Post by Civil War Man »

Saw a Rolling Stone article recently that sums up the fears of a lot of Bernie supporters now that Clinton is going to win the nomination.

The fear is that the Democratic Party will learn the wrong lessons from this primary.
Years ago, over many beers in a D.C. bar, a congressional aide colorfully described the House of Representatives, where he worked.

It's "435 heads up 435 asses," he said.

I thought of that person yesterday, while reading the analyses of Hillary Clinton's victories Tuesday night. The arrival of the first female presidential nominee was undoubtedly a huge moment in American history and something even the supporters of Bernie Sanders should recognize as significant and to be celebrated. But the Washington media's assessment of how we got there was convoluted and self-deceiving.

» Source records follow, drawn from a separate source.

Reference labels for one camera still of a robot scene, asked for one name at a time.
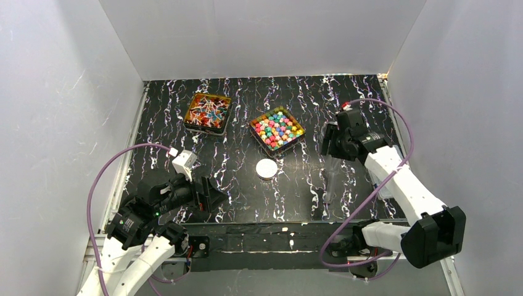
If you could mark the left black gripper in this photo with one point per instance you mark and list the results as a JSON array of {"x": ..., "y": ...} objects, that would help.
[{"x": 202, "y": 194}]

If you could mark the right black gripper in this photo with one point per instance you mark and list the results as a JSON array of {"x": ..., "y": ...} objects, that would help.
[{"x": 332, "y": 142}]

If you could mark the clear plastic scoop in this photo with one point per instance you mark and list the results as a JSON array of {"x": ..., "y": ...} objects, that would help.
[{"x": 332, "y": 169}]

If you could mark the tin of star candies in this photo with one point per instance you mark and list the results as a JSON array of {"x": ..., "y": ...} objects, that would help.
[{"x": 277, "y": 131}]

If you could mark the tin of lollipops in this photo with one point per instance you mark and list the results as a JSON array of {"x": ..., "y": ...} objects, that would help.
[{"x": 208, "y": 113}]

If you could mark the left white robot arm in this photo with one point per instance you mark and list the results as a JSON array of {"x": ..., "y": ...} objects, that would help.
[{"x": 138, "y": 242}]

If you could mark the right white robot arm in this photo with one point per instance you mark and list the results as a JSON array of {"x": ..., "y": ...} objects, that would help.
[{"x": 435, "y": 231}]

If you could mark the clear plastic organizer box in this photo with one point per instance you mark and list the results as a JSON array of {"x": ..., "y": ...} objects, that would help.
[{"x": 376, "y": 179}]

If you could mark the round white jar lid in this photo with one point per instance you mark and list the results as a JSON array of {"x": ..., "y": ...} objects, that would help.
[{"x": 266, "y": 168}]

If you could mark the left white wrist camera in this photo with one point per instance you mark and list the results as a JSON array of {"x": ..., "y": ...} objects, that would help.
[{"x": 183, "y": 162}]

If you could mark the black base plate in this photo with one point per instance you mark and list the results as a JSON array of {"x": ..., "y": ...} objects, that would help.
[{"x": 222, "y": 261}]

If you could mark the aluminium frame rail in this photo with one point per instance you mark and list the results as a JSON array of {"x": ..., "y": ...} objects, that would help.
[{"x": 284, "y": 242}]

This was no ordinary primary race, not a contest between warring factions within the party establishment, á la Obama-Clinton in '08 or even Gore-Bradley in '00. This was a barely quelled revolt that ought to have sent shock waves up and down the party, especially since the Vote of No Confidence overwhelmingly came from the next generation of voters. Yet editorialists mostly drew the opposite conclusion.

The classic example was James Hohmann's piece in the Washington Post, titled, "Primary wins show Hillary Clinton needs the left less than pro-Sanders liberals think."

Hohmann's thesis was that the "scope and scale" of Clinton's wins Tuesday night meant mainstream Democrats could now safely return to their traditional We won, screw you posture of "minor concessions" toward the "liberal base."

Hohmann focused on the fact that with Bernie out of the way, Hillary now had a path to victory that would involve focusing on Trump's negatives. Such a strategy won't require much if any acquiescence toward the huge masses of Democratic voters who just tried to derail her candidacy. And not only is the primary scare over, but Clinton and the centrist Democrats in general are in better shape than ever.

"Big picture," Hohmann wrote, "Clinton is running a much better and more organized campaign than she did in 2008."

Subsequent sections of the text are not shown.